Task item. Wherever a picture sits, omit it. Output the rest of the listing exactly.

Data provided.
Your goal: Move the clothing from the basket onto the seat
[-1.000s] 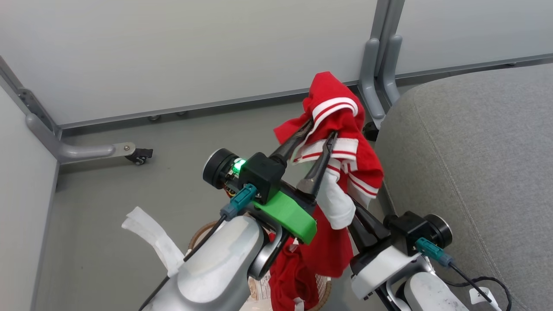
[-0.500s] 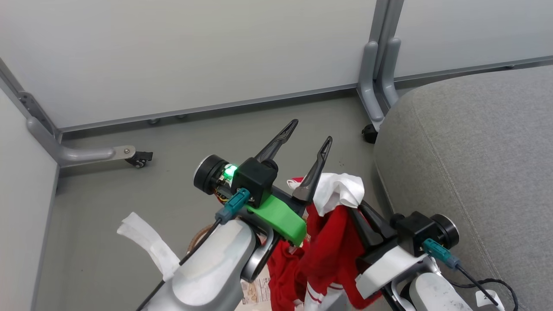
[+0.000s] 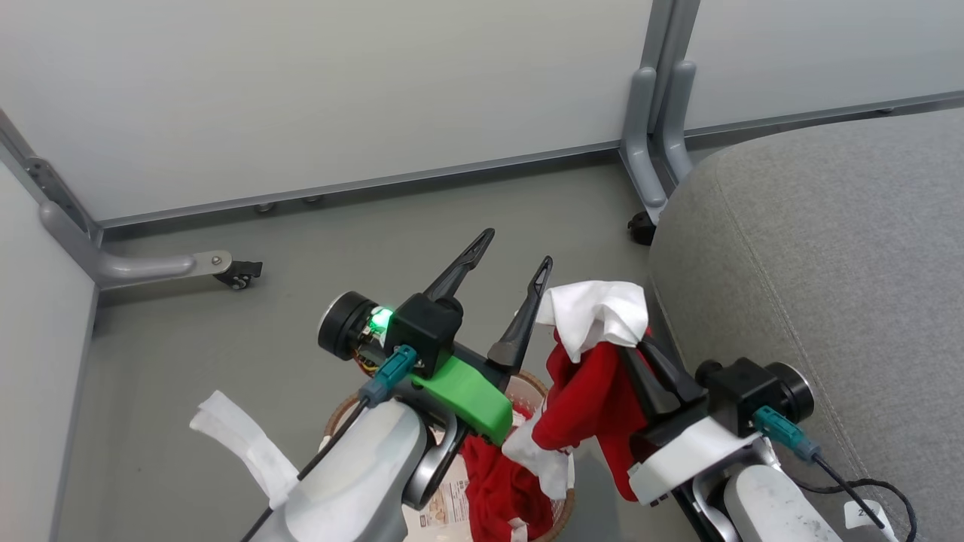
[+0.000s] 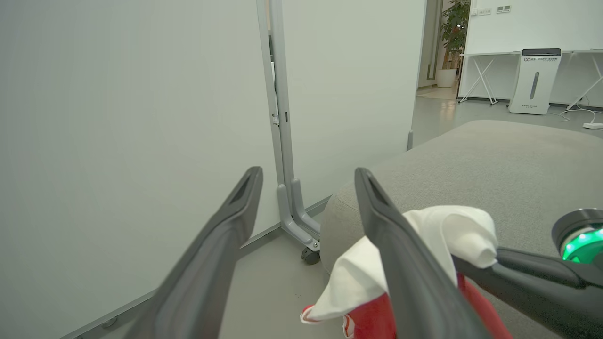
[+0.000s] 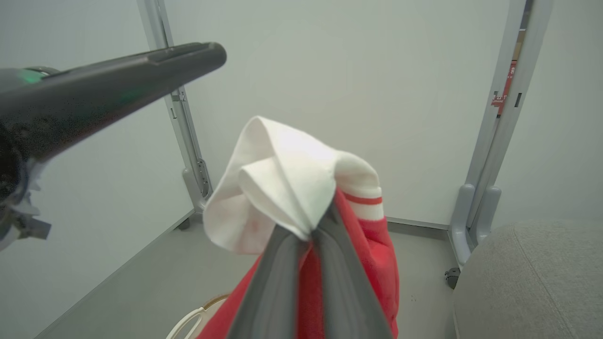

Finished exercise.
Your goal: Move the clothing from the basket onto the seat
[-1.000s] 
[-0.500s] 
[+0.000s] 
[+0.000s] 
[+0.000s] 

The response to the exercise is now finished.